▸ REQUIRED ACTION
Going through the data below, copy out each line where the word "trace" shows up.

▸ DATA SHOWN
____

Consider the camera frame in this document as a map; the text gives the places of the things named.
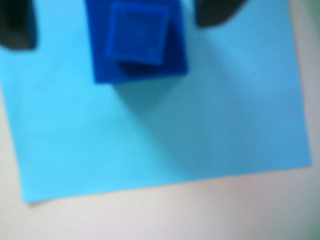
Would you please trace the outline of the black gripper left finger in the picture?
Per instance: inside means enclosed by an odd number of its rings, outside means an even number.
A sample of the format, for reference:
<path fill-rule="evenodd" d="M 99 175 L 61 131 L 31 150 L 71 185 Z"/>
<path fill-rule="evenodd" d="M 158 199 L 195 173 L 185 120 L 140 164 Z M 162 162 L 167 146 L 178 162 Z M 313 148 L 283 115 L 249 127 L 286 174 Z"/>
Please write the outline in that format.
<path fill-rule="evenodd" d="M 9 50 L 37 47 L 37 24 L 32 0 L 0 2 L 0 46 Z"/>

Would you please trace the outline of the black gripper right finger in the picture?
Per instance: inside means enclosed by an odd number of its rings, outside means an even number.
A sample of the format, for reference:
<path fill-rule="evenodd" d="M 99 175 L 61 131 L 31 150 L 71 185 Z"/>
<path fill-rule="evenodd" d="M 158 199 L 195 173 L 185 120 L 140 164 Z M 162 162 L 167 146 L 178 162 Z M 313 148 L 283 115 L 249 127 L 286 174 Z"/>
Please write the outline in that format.
<path fill-rule="evenodd" d="M 200 28 L 223 25 L 246 3 L 247 0 L 195 0 L 195 22 Z"/>

____

▸ RESULT FOR THIS TASK
Would you please trace the outline of the black gripper left finger in the picture?
Would you please trace the outline of the black gripper right finger in the picture?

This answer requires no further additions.